Doç.Dr. Ümit Savaşçı, virüsün dışarıda 6 saat canlılığını devam ettirebildiğini, bir canlı organizmanın içinde yaşamak zorunda olduğunu söyledi …
“Koruyuculuğu yüzde 40 ila 60’lara düşebilir”
Doç.Dr. Savaşçı, mutasyonun aşı çalışmalarına tesirini kıymetlendirerek, “Her yıl değişik bir grip virüs yapısıyla biz enfekte oluyoruz. Onun için aslında biz her yıl farklı bir aşı oluyoruz. Virüste bu türlü bir değişim olursa o vakit aşıların bilhassa inaktif aşıların etkisiz olabileceği ihtimali doğuyor. Zira aşılar, bedenimizin kendi hücrelerine devamlı antikor üretme yeteneği kazandırıyor. Bu aşılar daha tesirli olabilir. Aşılanmaya başlandıktan sonra virüs yaşamaya da çalışacağı için yeniden mutasyonlar ortaya çıkabilir. Bu durumda küçük kümelerde 30-40 bin kişi üzerinde yapılan istekli aşı çalışmalarında koruyuculuk oranları yüzde 90-95 üzerindeyken bu mutasyonlarla ve kişinin bağışıklık sistemiyle koruyuculuk oranları yüzde 60’lara, 40’lara da düşebilir. Bu da toplumun bağışıklık kazanmasını biraz öteleyebilir. Bilhassa inaktif aşılarda virüsün mutasyon geçirmesi durumunda yetersiz bir karşılık vermiş olabilir” dedi.

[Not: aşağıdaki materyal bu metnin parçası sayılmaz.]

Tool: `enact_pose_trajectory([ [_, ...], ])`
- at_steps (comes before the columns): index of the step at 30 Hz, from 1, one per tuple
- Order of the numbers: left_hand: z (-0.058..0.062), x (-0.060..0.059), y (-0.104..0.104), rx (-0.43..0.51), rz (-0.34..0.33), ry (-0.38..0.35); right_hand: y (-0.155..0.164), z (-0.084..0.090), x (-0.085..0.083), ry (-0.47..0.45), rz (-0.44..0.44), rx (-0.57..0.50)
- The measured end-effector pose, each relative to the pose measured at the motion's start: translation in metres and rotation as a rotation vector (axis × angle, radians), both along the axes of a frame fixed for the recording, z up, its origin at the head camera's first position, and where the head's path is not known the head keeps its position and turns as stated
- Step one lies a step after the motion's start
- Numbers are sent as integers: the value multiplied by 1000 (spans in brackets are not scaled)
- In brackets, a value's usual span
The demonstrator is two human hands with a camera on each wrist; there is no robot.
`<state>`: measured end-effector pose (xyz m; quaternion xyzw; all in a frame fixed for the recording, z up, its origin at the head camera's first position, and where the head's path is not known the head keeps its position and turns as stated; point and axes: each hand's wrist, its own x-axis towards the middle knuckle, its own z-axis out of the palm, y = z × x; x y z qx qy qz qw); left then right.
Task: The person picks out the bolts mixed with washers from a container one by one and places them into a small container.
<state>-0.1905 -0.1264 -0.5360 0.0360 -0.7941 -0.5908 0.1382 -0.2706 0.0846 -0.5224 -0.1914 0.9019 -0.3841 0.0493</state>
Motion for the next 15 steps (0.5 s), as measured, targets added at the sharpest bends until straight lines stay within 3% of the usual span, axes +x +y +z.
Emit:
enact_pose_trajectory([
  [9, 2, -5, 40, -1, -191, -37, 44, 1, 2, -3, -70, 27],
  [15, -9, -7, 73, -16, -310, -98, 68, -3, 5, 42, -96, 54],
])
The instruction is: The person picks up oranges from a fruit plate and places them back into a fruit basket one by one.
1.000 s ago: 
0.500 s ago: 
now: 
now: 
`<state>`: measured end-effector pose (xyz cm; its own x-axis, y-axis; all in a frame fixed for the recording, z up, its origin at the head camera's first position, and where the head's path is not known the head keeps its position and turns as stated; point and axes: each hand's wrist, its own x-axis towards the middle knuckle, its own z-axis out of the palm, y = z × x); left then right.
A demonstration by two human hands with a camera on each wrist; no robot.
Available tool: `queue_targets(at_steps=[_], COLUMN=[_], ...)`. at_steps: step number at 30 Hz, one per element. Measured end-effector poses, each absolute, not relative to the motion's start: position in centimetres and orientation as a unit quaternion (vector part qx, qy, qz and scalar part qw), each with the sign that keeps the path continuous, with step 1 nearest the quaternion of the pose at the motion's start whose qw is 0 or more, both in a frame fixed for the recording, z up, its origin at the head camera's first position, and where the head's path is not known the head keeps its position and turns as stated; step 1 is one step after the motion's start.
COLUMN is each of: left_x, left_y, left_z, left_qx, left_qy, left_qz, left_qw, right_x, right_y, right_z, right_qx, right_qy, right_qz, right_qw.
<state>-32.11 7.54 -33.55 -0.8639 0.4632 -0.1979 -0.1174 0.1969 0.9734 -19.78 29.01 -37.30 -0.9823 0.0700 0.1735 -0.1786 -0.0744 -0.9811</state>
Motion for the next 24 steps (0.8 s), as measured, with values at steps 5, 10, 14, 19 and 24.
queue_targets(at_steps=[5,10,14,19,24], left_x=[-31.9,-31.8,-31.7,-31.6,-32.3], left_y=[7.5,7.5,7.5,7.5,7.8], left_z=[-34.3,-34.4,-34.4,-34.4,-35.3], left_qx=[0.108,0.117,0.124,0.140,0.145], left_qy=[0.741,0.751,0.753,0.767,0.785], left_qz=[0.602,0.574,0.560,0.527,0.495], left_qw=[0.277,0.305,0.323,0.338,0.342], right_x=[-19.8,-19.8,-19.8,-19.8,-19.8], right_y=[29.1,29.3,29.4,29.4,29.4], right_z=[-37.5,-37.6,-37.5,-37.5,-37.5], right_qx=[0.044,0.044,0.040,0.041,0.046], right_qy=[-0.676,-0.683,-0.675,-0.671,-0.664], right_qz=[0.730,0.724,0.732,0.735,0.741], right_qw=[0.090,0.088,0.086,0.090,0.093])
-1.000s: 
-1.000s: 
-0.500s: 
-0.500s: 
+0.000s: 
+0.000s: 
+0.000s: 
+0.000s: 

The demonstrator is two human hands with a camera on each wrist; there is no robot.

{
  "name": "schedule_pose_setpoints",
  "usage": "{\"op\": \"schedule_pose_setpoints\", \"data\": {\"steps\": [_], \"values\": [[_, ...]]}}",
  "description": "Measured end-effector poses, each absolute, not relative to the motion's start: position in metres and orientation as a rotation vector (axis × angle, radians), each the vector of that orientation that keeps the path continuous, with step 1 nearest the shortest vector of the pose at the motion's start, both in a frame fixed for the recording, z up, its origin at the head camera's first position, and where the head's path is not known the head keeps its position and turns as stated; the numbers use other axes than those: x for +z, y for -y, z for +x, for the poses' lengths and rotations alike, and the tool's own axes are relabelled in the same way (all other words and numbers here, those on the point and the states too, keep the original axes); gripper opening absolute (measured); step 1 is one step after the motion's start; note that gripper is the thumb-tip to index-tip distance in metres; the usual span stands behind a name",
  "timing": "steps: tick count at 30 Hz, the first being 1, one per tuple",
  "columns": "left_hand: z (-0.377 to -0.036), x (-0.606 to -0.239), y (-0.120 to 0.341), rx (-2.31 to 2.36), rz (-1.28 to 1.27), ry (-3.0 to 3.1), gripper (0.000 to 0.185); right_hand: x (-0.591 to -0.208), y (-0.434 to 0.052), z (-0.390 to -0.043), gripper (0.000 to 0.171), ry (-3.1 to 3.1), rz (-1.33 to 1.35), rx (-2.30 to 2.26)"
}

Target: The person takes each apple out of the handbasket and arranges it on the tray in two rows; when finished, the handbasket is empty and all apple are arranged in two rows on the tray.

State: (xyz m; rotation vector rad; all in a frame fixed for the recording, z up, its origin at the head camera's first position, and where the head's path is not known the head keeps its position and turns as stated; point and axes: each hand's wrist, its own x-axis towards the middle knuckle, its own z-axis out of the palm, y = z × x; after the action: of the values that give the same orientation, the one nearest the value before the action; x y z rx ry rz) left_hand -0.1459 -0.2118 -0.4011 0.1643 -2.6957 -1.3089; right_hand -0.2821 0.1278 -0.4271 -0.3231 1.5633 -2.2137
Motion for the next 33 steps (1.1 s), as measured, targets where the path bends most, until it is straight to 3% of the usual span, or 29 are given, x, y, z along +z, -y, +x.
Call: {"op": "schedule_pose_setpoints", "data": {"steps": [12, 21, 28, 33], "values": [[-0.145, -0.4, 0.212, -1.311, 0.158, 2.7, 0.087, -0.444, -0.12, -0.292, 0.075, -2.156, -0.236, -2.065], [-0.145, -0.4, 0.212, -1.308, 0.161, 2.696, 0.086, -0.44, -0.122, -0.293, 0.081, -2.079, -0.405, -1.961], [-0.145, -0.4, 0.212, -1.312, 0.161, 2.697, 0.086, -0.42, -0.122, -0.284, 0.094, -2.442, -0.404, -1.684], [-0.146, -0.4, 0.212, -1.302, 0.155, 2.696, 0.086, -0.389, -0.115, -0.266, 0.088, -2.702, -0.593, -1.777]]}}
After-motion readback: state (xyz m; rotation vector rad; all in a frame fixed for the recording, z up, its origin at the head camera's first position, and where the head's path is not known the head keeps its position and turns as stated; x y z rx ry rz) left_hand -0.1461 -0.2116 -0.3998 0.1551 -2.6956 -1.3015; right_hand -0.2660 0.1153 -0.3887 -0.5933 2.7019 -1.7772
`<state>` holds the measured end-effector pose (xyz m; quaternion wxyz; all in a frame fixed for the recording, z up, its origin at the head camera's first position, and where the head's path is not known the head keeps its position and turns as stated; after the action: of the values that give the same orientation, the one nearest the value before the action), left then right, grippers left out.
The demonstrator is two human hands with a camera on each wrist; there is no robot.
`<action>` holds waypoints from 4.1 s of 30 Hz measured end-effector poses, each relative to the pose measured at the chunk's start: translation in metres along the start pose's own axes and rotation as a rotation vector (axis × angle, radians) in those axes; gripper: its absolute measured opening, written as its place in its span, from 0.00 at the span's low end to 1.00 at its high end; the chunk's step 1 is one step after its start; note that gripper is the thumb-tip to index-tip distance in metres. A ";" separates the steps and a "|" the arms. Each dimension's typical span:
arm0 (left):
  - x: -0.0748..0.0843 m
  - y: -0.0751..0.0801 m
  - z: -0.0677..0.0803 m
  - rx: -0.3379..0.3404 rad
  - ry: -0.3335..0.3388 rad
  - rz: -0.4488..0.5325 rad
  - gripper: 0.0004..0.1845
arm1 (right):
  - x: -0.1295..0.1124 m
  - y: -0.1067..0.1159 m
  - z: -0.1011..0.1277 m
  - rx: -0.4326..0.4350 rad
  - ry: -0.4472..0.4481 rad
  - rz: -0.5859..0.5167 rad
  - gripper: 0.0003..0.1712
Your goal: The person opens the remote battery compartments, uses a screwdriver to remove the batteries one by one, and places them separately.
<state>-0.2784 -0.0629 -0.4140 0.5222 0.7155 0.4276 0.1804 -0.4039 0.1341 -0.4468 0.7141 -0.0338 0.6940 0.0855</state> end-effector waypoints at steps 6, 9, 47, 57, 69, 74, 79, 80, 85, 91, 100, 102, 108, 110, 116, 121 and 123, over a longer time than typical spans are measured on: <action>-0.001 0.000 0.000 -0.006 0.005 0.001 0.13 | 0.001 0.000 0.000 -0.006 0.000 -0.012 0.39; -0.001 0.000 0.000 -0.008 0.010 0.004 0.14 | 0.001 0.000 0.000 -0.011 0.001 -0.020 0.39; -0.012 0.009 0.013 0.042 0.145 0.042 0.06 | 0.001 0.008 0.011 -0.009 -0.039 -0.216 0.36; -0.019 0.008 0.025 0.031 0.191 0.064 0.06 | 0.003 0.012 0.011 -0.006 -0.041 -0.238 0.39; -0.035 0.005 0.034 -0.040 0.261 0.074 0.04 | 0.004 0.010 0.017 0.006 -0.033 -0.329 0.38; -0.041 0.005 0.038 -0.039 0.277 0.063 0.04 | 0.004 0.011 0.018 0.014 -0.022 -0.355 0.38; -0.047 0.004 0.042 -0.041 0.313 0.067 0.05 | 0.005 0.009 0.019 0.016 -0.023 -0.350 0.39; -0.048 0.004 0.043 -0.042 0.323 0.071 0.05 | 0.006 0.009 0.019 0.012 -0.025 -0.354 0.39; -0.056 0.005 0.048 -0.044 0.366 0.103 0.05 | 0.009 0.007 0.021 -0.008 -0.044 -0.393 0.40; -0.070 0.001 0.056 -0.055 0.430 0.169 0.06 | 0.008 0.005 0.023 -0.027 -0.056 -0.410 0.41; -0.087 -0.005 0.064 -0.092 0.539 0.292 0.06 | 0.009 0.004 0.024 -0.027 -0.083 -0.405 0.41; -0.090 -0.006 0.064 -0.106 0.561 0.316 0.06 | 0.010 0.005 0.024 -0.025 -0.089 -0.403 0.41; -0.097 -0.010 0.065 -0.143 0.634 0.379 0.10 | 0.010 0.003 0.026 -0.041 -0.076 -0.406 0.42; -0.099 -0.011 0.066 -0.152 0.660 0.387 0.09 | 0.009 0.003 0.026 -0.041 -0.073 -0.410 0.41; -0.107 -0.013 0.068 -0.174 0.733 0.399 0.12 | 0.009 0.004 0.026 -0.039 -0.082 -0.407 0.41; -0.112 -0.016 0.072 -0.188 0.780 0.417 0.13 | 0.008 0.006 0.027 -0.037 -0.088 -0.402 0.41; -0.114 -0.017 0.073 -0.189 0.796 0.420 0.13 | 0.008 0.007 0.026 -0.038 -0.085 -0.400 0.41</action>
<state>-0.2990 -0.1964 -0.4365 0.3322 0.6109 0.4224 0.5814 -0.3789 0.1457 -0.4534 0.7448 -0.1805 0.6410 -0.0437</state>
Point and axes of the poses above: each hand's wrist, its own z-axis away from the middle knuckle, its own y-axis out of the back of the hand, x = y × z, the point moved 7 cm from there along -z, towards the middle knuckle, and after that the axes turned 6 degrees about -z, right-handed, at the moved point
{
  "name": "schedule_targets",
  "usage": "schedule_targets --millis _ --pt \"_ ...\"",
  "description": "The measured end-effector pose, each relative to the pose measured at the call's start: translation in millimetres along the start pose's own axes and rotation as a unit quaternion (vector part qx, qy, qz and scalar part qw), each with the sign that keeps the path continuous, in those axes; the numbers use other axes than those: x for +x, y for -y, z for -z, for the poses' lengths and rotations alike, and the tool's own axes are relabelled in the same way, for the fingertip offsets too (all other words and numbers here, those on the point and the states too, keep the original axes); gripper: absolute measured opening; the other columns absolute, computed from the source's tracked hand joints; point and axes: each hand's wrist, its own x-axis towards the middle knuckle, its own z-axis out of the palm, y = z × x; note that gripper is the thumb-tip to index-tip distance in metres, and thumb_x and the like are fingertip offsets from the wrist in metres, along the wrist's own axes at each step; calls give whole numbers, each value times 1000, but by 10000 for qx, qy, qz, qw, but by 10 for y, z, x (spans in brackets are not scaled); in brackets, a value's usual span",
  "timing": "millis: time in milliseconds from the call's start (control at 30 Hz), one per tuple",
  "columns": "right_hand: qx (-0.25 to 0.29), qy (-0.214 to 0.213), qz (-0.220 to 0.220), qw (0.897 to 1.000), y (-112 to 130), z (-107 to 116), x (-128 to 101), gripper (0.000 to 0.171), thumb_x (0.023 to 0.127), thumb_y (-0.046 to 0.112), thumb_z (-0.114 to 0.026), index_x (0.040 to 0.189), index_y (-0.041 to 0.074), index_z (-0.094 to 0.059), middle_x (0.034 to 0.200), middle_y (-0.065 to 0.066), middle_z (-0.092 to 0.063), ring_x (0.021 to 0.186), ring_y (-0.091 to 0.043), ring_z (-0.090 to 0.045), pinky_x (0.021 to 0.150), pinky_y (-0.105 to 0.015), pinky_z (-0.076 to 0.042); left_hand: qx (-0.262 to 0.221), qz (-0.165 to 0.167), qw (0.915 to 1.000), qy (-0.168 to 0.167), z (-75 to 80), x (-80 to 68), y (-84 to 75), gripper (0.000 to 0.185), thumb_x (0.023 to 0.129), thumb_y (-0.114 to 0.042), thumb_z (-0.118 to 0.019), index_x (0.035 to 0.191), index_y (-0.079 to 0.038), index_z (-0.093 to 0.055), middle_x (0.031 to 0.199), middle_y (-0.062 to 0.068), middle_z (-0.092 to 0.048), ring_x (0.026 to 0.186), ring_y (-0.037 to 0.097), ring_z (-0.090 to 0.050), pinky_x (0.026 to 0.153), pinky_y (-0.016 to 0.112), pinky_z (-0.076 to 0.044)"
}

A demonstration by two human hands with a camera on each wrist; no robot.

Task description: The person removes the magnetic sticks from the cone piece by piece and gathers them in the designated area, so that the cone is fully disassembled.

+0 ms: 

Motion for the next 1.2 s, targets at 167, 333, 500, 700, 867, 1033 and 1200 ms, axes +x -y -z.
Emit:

“Olumlu mutasyonlar da olabilir”
Grip virüsünde 1 kişinin 1 bireye bulaştırdığını, koronavirüste ise 1 kişinin 3 bireye hatta birtakım durumlarda 30 bireye kadar bulaştırdığını anımsatan Doç.Dr. Savaşçı, “Bizim aslında çok önemsediğimiz lakin halkımızın daha kolay gördüğü aralık, maske, hijyen kurallarına dikkat etmemiz gerekiyor. Aşı uygulanması yapıldıktan sonra bile en erken karşılıklarımız bizim nisan ayında olacaktır. Münasebetiyle biz kuralları asla değiştirmeyeceğiz. Bütün sonları da kapatamayız. Kendi içimizde de mutasyon çıkabilir, diğer komşu ülkelerde de çıkabilir. Dolasıyla çok ümitsiz de olmayacağız. Olumlu mutasyonlar da olabilir yahut aşılardan çok hoş cevaplar alabiliriz” sözlerini kullandı.
“Antikor oluşana kadar sıkı tedbirler alınmalı”
Doç.Dr. Savaşçı, ülke içinde genetik tahlillerin artırılmasını gerektiğini vurgulayarak, “Özellikle aşı olayını çok süratli bir biçimde topluma yansıtmamız gerekiyor. Aşılama sürecinde de antikor oluşana kadar mümkünse daha fazla sıkı değerler ve kısmi kapanmalara da gidebiliriz. Bu da bizim için salgınla uğraşta en kıymetli nokta olacaktır” ikazlarında bulundu.